→ WHAT THE EXERCISE ASKS
Write out the whole listing, matching it exactly.

→ INPUT DATA
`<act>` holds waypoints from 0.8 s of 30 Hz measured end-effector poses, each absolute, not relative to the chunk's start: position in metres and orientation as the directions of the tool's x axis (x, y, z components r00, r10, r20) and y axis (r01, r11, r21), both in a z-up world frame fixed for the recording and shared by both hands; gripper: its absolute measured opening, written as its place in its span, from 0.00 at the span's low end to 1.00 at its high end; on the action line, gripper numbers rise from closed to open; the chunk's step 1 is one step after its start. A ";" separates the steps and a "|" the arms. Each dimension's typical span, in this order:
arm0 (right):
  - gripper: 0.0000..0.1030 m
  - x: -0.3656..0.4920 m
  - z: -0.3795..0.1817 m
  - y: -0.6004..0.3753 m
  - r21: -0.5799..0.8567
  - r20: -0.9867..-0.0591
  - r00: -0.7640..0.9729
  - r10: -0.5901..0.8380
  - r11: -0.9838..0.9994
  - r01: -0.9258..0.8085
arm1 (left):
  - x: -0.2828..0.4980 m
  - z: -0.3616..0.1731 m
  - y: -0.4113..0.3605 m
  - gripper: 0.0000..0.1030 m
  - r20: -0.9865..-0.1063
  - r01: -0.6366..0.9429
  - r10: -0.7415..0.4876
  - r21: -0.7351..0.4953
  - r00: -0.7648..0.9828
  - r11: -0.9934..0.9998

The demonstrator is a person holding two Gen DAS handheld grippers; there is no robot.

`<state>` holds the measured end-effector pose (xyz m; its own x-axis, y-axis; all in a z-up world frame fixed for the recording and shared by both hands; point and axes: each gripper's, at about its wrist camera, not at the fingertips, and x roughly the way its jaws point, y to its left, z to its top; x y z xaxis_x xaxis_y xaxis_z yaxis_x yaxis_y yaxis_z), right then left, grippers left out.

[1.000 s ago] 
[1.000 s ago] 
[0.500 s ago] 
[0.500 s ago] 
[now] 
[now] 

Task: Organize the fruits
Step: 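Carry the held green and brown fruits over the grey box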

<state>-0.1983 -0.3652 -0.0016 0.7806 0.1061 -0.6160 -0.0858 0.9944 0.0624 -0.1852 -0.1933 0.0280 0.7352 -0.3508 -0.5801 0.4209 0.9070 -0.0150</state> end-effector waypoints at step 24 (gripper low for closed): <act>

→ RESPONSE TO THE TASK
`<act>` holds waypoints from 0.8 s of 30 Hz measured end-effector poses, each absolute, not relative to the chunk's start: position in metres and orientation as the directions of the tool's x axis (x, y, z components r00, r10, r20) and y axis (r01, r11, r21), both in a z-up world frame fixed for the recording and shared by both hands; gripper: its absolute measured opening, written as its place in its span, from 0.00 at the span's low end to 1.00 at its high end; on the action line, gripper numbers rise from closed to open; the chunk's step 1 is one step after its start. A ";" separates the steps and a "|" the arms. Each dimension's typical span, in this order:
arm0 (right):
  - gripper: 0.0000..0.1030 m
  - x: -0.3656..0.4920 m
  - z: -0.3795..0.1817 m
  - y: -0.6004..0.3753 m
  - r21: -0.5799..0.8567
  - r20: -0.9867..-0.0591
  - r00: -0.7640..0.9729
  - r10: -0.5901..0.8380
  - r11: -0.9838..0.9994
  - r01: -0.9258..0.8085
arm1 (left):
  - x: -0.2828..0.4980 m
  - z: -0.3616..0.1731 m
  - y: -0.4113..0.3605 m
  - gripper: 0.0000..0.1030 m
  - r20: -0.9865..-0.1063
  - r01: -0.6366..0.9429
  - r10: -0.7415..0.4876
  - r21: -0.7351..0.4953
  - r00: -0.7648..0.9828
  - r11: -0.9934..0.9998

The demonstrator is a person holding two Gen DAS handheld grippers; there is no robot.

`<state>` holds the measured end-effector pose (xyz m; its own x-axis, y-axis; all in a z-up world frame fixed for the recording and shared by both hands; point and axes: each gripper's, at about its wrist camera, not at the fingertips, and x roughly the way its jaws point, y to its left, z to its top; x y z xaxis_x xaxis_y xaxis_z yaxis_x yaxis_y yaxis_z), right then left, grippers left out.

[1.000 s ago] 
[1.000 s ago] 
[0.500 s ago] 
[0.500 s ago] 
[now] 
[now] 

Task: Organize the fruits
Step: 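Carry the held green and brown fruits over the grey box
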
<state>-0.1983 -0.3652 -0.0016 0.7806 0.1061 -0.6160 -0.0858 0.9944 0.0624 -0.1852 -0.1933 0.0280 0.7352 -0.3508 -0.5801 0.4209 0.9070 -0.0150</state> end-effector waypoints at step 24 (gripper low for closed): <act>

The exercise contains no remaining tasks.